Sanepid: brak infrastruktury sportowej i problem z higieną – problemem polskich szkół
Brak infrastruktury sportowej i problem z higieną – to bolączki polskich szkół, które wytyka sanepid. Z najnowszego opracowania Głównego Inspektora Sanitarnego wynika, że z blisko 16 tys. przebadanych placówek, tylko 6,5 tys. ma dostęp do pełnego zaplecza sportowego, a 1200 nie ma go wcale.
W niespełna trzystu szkołach uczniowie regularnie korzystają z prysznica po lekcjach wychowania fizycznego, a w 2 tys. placówek w ogóle tego nie robią.
Dr Zbigniew Hałat, epidemiolog, były wiceminister zdrowia, mówi, że właściwe warunki higieniczne w szkołach są niezbędne również by wypracować w dziecku nawyki, które przekaże swojemu potomstwu.
– Tak się dziwnie składa, że na wszystko są pieniądze, ale nie ma pieniędzy na utrzymanie we właściwym stanie węzłów sanitarnych, pryszniców, zorganizowanie nauczania w ten sposób, żeby dziecko spocone po zajęciach WF-u, zwłaszcza w okresie dorastania – wręcz cuchnie – mogło wziąć prysznic, odczekać jakiś czas i dopiero potem pójść na zajęcia.
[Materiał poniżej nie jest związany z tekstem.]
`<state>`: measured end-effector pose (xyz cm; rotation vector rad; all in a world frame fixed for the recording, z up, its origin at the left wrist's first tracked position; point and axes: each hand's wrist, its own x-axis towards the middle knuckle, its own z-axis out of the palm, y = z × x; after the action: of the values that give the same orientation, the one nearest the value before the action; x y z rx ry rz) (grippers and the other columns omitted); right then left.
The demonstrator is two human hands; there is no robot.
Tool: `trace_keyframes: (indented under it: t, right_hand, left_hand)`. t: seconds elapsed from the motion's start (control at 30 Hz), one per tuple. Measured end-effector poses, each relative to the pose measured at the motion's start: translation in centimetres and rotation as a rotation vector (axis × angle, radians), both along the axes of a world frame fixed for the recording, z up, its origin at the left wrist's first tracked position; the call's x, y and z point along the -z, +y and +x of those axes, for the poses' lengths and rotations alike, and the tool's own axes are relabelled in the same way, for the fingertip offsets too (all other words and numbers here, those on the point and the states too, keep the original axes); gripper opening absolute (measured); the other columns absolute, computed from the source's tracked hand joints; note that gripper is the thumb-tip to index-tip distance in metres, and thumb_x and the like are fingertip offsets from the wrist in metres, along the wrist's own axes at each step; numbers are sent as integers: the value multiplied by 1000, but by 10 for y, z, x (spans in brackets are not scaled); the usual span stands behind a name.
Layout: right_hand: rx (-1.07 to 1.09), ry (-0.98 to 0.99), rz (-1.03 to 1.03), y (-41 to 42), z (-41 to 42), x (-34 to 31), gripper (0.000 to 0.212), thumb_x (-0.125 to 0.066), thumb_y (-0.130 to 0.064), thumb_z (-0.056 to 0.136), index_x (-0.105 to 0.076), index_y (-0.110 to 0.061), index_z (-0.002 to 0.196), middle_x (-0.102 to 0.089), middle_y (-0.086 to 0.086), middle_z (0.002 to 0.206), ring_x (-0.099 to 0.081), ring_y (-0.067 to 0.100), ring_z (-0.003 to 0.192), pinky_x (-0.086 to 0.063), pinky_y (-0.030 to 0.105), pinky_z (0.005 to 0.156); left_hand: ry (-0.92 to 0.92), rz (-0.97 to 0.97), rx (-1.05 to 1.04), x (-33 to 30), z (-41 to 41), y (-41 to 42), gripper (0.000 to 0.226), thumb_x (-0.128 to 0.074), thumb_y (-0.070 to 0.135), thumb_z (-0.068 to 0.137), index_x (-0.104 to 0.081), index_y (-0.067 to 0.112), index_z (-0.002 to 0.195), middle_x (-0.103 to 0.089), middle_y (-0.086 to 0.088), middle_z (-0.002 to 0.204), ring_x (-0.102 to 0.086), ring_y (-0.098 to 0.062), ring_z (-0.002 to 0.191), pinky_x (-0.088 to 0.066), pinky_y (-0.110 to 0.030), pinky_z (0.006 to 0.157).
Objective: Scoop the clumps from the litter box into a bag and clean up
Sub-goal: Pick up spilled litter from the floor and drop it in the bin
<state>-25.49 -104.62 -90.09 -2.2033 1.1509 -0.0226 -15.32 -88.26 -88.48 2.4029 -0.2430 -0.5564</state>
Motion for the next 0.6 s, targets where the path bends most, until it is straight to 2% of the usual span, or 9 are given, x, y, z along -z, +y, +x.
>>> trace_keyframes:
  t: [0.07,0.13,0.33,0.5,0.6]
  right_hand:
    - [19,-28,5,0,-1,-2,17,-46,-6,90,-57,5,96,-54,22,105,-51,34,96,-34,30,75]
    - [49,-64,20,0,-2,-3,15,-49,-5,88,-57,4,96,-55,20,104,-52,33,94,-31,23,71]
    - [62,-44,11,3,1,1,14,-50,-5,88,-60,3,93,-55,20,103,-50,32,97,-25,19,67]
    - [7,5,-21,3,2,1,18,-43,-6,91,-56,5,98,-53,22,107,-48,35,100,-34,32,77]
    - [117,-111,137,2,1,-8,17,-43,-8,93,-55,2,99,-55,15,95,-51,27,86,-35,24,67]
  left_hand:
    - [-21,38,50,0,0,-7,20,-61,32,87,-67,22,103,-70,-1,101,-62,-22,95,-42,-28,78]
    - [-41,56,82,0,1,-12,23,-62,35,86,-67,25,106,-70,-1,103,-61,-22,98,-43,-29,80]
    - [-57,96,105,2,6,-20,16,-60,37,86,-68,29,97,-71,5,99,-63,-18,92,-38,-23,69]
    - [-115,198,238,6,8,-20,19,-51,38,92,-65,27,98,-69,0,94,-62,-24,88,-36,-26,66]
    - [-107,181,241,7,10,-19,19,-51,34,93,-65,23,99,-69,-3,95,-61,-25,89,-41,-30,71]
Wydaje się także, że brak nawyków sanitarnych u osób zarządzających szkolnictwem w Polsce jest właśnie tego powodem – zauważył dr Zbigniew Hałat.
Inspektorzy sanitarni w najnowszym opracowaniu zwracają też uwagę na problem wszawicy w polskich szkołach oraz sporadyczne przypadki placówek, w których brakuje papieru toaletowego i mydła.